**THE PROBLEM**
Take every line from the entries below that includes the word "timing" and copy it.

[Stored items from a collection]
=== Section Start ===

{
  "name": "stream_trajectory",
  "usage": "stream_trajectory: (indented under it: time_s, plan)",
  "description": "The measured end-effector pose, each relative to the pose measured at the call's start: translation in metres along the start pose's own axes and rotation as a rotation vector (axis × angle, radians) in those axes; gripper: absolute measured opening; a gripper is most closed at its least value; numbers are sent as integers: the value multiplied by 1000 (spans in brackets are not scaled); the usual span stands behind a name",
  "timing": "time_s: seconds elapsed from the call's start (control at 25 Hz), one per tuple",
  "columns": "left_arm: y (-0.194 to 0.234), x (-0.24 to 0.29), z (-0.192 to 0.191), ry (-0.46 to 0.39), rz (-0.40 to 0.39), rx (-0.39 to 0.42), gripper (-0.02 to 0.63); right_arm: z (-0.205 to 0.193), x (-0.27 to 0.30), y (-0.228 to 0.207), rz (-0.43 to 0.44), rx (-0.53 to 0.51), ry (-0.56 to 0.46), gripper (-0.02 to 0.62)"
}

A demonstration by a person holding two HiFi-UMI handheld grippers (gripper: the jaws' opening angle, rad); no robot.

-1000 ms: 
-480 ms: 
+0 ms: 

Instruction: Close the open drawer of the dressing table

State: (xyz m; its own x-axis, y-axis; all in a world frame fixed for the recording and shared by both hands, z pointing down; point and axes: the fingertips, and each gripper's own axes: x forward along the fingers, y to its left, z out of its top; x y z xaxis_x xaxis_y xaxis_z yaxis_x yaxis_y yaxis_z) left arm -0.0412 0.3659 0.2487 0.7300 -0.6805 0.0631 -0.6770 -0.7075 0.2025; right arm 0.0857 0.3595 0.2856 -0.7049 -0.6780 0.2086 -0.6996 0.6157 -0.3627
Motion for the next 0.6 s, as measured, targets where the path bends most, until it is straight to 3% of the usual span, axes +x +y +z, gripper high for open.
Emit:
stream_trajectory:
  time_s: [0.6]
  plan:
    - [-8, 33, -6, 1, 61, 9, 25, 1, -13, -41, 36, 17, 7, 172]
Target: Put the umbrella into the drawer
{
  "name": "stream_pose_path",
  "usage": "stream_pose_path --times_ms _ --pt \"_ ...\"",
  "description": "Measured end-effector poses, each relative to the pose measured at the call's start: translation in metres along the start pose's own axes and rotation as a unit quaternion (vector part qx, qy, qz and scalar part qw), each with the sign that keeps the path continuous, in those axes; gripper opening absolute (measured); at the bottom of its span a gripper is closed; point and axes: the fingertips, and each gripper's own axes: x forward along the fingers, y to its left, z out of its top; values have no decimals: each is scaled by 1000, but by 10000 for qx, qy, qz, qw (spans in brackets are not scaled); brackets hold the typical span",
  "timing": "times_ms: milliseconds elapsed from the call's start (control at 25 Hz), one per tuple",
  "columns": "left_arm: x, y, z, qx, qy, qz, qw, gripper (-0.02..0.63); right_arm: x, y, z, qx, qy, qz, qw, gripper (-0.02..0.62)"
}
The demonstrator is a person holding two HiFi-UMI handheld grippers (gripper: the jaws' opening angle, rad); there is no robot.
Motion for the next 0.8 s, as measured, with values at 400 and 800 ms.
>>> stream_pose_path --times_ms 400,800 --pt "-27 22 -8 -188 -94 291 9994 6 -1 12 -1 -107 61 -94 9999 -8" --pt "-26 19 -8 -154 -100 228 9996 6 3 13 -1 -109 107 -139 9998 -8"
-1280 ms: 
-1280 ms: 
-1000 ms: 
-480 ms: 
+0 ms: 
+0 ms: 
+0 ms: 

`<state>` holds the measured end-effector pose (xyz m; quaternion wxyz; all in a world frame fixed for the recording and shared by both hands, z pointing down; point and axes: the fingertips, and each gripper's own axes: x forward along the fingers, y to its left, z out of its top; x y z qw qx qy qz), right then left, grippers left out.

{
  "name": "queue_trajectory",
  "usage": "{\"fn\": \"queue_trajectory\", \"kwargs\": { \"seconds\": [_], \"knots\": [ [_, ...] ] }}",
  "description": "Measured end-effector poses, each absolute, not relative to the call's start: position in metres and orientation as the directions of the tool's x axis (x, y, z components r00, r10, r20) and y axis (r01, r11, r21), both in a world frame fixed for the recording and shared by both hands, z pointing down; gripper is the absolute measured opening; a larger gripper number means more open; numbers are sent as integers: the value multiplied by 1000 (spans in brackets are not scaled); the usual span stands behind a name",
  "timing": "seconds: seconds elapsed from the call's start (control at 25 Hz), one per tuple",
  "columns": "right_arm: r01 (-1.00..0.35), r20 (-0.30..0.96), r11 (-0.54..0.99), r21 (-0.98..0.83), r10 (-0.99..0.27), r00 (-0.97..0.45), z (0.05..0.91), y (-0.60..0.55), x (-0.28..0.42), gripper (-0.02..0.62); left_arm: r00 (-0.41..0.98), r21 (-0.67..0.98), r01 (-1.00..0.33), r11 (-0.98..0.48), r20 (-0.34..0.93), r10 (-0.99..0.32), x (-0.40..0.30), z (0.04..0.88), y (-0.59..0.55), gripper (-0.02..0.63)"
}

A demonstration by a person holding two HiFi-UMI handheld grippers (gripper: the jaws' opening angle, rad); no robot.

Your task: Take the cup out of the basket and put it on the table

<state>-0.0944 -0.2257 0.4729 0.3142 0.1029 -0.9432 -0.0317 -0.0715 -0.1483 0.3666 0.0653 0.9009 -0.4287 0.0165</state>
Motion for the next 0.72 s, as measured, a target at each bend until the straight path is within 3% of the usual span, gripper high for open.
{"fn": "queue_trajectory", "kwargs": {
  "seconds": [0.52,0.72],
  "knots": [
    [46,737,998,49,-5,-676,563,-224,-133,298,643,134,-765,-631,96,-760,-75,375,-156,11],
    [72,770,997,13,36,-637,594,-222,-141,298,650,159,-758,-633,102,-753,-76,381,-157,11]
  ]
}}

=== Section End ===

**RESPONSE AREA**
  "timing": "time_s: seconds elapsed from the call's start (control at 25 Hz), one per tuple",
  "timing": "times_ms: milliseconds elapsed from the call's start (control at 25 Hz), one per tuple",
  "timing": "seconds: seconds elapsed from the call's start (control at 25 Hz), one per tuple",

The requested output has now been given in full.